The small business owners
Alexandra Maynard runs Blue Bella Blooms, a florist in Enfield, with her sister Georgina Jeffrey. The Ulez expansion meant them having to give up their old van and buy a new vehicle.
“It would have ended up being too expensive to keep the old van,” said Maynard. “We use our van to deliver flowers around London six days a week. The scheme has gone against us personally, and we are just trying to earn an honest living.” She said that the Ulez expansion has created a “triple whammy” of extra costs, following increased import charges because of Brexit as well as the cost of living crisis.
“If we are going to have rules to reduce air pollution, don’t do it with these high charges that working-class people can’t afford to pay.”
The old van was decorated with the business name, advertising its flowers to people around the city.
“Now we are trying to find the money to decorate the new van,” Maynard added.
The parent
“My son started having asthma attacks in 2018 during a really hot summer with high levels of air pollution,” said Ruth Fitzharris, a mother of one and part of the group Mums for Lungs, which campaigns for clean air in London and across the UK.
“He was only 18 months old and ended up having seven asthma attacks that put him in the high dependency care unit at our local hospital.” She said the interventions he needed were really frightening. “It’s terrifying seeing someone not able to breathe, especially a child.”
Fitzharris said that as a result her consultant told the family to avoid traffic and car fumes, “because it is making children in London sick”.
She cites evidence that shows air pollution impacts all different areas of health, not just asthma, but dementia, mental health and cancer. “We need the national government to act on this because it’s a public health crisis,” she said. “Ulez is a step in a positive direction. Clean air zones work – and they work quickly.”
The professional drivers
Simon Rush was a private hire driver for more than two decades, while Seth Seglah drives an electric car as a private hire driver. Rush says that it will be a very limited number of professional taxi and other private hire drivers who will end up paying the £12.50 a day Ulez charge. “Once a vehicle is over 10 years old, it can’t be licensed by the majority of private hire operators,” he said.
Rush, who is now the president of the GMB Professional Drivers Branch, said that instead it is other issues that are bothering his drivers. “It’s things such as the removal of the exemption on the congestion charge,” he said. “Fuel prices are creeping back up. Vehicle licensing costs have gone up. What doesn’t go up are the rates that drivers receive from their fares; 25 years ago, I was earning about £1 a mile working in the suburbs. And today some operators and some jobs are earning the same, or less.”
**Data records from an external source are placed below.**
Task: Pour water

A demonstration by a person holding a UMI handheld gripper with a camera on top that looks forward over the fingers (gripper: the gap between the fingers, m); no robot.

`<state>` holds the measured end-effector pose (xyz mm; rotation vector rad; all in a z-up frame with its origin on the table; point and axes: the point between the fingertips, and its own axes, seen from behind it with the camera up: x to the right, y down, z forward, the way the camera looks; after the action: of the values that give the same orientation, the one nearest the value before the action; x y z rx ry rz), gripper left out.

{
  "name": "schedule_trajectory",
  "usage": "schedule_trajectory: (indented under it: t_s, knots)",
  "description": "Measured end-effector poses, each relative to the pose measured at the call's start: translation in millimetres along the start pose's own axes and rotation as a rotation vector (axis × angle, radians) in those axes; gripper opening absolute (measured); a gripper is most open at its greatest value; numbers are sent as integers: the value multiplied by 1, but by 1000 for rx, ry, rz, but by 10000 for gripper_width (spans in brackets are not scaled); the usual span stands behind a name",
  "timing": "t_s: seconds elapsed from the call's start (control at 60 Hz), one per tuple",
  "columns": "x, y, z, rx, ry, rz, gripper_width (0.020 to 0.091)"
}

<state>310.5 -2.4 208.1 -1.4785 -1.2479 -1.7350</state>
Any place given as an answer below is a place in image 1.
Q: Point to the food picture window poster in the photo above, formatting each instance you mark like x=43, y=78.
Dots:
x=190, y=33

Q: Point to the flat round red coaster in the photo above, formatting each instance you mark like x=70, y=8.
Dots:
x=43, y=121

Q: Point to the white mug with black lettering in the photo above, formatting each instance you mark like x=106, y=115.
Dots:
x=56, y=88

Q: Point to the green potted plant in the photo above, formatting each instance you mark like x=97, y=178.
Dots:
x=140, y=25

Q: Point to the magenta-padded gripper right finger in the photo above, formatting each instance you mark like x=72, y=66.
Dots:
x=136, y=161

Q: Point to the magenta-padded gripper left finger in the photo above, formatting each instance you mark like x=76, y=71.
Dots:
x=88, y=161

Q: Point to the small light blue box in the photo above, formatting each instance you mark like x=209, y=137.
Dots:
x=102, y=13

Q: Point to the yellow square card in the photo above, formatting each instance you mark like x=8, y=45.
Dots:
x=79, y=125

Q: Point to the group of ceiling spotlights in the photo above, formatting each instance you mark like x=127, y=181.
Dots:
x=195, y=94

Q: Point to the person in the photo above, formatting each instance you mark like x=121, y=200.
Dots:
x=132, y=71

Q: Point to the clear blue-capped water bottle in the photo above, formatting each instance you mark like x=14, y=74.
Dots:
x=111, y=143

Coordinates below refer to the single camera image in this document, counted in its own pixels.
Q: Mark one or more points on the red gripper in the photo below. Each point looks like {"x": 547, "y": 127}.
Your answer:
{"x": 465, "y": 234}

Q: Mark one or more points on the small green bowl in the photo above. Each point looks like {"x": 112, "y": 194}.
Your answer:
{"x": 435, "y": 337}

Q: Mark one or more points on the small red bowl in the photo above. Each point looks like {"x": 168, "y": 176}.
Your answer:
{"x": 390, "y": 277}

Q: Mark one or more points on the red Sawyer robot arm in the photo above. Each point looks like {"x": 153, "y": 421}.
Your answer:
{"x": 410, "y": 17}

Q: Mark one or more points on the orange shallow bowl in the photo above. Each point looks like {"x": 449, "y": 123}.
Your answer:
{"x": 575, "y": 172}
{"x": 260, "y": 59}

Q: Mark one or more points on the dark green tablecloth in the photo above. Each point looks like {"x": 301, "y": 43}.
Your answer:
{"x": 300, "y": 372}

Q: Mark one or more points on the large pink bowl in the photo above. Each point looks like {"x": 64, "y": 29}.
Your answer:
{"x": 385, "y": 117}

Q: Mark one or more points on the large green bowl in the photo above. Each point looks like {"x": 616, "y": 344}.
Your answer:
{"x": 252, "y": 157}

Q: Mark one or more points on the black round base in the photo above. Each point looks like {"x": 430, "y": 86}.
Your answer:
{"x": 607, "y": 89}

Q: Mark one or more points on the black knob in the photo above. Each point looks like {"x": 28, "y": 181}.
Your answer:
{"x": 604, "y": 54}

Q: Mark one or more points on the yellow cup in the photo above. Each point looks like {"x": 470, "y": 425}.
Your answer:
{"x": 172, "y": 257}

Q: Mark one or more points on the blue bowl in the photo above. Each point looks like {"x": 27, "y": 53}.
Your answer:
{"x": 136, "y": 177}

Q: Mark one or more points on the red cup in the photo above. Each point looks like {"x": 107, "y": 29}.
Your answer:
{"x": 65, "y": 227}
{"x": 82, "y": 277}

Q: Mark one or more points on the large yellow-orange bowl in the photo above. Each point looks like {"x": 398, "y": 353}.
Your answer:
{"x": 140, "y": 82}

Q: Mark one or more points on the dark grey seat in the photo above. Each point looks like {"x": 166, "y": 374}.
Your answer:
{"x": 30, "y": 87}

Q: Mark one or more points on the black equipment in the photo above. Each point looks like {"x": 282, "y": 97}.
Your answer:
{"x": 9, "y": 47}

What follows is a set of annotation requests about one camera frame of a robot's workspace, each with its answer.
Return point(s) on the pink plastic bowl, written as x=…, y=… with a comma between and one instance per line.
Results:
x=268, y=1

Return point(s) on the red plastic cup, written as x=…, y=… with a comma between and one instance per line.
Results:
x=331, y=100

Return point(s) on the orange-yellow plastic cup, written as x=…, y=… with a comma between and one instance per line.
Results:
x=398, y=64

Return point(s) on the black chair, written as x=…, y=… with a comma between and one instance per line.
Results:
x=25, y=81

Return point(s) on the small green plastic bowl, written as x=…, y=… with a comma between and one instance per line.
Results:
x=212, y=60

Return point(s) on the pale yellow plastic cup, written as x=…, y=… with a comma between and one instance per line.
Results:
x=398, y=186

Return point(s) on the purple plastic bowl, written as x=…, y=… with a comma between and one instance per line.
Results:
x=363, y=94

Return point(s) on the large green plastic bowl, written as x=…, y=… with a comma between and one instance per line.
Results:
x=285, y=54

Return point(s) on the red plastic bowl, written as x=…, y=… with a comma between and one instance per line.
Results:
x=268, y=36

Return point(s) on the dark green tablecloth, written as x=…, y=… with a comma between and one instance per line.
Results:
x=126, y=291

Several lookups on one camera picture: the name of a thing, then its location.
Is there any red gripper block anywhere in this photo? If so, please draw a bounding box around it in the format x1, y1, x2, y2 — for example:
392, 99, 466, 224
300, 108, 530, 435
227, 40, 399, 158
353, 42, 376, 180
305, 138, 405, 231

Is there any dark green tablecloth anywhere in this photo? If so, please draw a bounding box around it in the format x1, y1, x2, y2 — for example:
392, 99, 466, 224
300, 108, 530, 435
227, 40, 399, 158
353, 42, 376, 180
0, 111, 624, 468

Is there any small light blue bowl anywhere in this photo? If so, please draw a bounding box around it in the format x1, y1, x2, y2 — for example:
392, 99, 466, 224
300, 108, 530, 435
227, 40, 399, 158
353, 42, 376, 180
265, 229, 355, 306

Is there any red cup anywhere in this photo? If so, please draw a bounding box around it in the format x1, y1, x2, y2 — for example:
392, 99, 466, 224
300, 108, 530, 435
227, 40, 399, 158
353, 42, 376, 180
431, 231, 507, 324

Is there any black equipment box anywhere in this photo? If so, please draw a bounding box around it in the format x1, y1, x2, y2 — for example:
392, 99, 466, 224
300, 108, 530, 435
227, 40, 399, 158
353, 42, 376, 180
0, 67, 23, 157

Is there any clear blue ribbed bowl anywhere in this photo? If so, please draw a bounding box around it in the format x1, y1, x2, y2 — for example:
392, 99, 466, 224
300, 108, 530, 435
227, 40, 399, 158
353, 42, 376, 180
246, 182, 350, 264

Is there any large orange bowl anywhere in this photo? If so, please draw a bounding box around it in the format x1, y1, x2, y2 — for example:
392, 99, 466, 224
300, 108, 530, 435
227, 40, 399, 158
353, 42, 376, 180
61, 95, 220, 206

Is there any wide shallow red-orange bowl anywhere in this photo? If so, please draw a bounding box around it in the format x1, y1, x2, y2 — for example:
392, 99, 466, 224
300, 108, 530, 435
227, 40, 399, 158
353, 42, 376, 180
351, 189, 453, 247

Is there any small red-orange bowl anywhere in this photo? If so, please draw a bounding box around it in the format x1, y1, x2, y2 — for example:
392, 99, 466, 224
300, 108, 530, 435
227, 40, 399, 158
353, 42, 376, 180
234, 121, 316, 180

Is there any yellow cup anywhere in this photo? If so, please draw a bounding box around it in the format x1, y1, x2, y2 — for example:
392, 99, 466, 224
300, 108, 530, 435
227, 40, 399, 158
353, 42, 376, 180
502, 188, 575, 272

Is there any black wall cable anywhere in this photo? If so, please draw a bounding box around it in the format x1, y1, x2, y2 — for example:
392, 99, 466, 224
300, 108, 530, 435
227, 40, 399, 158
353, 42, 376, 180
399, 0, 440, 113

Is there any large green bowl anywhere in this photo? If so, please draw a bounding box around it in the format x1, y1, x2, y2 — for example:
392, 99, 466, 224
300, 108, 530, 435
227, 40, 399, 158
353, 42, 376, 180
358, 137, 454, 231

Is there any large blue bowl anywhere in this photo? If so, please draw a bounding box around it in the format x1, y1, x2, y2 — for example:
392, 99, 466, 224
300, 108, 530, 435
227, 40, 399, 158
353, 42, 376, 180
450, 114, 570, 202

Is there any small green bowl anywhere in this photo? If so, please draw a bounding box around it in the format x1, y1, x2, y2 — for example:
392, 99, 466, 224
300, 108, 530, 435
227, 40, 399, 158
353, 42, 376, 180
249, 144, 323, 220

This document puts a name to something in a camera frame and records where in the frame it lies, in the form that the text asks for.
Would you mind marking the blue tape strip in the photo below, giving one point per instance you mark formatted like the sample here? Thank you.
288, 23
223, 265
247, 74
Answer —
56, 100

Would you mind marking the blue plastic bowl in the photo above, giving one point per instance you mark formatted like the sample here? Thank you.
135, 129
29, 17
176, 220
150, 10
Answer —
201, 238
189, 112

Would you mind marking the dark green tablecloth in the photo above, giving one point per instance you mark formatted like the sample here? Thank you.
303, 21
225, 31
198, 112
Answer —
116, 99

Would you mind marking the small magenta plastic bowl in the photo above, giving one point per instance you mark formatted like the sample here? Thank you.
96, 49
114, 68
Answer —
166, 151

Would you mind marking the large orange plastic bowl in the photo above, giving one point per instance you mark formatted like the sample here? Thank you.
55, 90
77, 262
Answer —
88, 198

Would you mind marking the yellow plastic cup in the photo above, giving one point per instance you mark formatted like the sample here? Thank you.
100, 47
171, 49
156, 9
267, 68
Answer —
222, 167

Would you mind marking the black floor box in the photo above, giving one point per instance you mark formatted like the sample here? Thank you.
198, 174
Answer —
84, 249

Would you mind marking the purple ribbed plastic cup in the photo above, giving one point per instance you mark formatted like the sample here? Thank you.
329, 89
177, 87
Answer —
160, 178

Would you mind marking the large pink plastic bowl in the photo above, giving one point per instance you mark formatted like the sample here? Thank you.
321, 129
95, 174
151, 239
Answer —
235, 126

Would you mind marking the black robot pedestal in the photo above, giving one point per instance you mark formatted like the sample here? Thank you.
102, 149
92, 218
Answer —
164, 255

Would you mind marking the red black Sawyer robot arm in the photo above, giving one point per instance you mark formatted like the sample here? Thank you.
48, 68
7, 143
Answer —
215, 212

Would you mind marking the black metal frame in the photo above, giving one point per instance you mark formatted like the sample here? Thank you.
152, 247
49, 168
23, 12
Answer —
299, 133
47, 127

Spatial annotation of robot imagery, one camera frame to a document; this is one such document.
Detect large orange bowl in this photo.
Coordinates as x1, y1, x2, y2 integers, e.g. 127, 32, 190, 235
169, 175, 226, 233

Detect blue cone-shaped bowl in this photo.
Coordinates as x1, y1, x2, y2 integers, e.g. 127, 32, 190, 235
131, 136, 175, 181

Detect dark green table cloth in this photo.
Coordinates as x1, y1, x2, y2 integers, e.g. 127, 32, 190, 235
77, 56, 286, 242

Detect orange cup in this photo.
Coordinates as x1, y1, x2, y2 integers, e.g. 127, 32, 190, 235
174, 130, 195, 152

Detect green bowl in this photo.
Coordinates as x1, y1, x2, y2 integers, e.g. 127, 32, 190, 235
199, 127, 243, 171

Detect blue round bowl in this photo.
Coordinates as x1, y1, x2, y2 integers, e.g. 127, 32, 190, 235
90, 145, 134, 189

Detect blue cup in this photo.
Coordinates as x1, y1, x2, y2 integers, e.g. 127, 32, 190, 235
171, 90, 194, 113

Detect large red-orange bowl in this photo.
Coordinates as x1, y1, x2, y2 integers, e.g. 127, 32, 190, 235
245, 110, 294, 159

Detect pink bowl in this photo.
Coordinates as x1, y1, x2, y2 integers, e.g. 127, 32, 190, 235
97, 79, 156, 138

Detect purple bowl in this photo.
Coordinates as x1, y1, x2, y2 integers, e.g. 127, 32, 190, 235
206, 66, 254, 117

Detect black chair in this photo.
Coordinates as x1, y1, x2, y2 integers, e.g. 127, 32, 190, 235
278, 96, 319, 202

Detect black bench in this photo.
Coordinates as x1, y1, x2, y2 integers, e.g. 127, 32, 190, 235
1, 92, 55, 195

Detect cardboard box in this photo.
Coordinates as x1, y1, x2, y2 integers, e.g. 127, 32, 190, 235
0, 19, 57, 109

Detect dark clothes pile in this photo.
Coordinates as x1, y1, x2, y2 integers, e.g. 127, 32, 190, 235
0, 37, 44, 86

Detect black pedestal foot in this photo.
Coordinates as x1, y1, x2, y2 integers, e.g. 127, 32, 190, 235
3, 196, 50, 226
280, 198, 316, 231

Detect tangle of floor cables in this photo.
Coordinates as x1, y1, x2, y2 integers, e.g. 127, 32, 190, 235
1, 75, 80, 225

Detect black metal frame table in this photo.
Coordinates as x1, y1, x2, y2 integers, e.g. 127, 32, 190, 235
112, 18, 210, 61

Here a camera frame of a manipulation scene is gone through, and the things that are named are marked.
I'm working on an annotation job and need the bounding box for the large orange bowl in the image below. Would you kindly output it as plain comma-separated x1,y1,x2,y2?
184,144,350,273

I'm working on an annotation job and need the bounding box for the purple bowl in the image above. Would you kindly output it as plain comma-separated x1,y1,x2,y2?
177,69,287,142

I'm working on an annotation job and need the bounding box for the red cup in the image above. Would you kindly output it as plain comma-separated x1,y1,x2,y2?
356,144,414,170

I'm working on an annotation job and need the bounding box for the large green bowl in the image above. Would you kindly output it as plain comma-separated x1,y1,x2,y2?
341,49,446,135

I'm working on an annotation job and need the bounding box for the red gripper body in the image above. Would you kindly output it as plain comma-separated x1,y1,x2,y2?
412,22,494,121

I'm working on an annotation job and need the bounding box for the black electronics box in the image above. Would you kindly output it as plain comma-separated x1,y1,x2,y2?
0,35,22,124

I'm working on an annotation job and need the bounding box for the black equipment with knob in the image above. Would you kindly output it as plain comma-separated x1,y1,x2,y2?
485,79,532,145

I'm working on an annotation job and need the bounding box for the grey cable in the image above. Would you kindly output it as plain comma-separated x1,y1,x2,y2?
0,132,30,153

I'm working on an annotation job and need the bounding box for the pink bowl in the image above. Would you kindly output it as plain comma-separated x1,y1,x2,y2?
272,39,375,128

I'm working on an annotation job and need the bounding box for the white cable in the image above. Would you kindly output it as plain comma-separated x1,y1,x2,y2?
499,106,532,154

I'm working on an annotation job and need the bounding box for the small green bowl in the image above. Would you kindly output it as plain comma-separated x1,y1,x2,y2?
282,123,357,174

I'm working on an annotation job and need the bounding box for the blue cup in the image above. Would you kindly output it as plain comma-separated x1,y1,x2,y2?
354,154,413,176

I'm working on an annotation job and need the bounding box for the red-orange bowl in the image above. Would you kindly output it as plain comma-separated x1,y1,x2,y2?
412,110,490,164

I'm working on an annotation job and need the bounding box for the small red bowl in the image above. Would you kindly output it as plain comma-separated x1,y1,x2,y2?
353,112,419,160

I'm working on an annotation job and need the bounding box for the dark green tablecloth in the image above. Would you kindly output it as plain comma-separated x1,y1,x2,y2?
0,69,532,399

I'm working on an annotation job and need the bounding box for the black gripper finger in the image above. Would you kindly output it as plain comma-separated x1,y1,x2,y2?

Seglah, on the other hand, said that even before the expansion of the zone, Ulez “is impacting on every aspect of our lives”. He added: “I go to a church with a very big congregation, but people cannot come to church because they cannot afford to travel there now. In some respects it can be compared with the introduction of the poll tax – a tax on the poor. This will impact pensioners who cannot afford to buy new cars.”
Seglah, vice chair of the Independent Workers’ Union of Great Britain Private Hire Drivers branch, argues that the ride-along companies should take on some of the costs of Ulez. “We are providing a service. The ride-along companies should be finding a way to relieve this burden.”
The campaigner
Oliver Lord, UK head of Clean Cities Campaign and chair of the London Healthy Air Coalition, says that feelings have been running high ever since the expansion to the Ulez was announced. “Our coalition has been under attack from those opposed to Ulez. People campaigning on clean air issues have faced intimidation,” he said.
Ulez schemes were growing in popularity around the world, Lord said, but they should be delivered in an equitable way. “That involves scrappage schemes, investment in public transport and the creation of new initiatives such as shared electric car schemes,” he said. “It can also mean improving cycling infrastructure, such as building secure bike sheds, so people know they can get the support they need to reduce their car use.”
He describes the Ulez as a public health policy. “And as with any public health policy, we need to ask people to change their behaviour to keep others safe. If we don’t act, more people will struggle with poor health, and health inequities will increase throughout society.”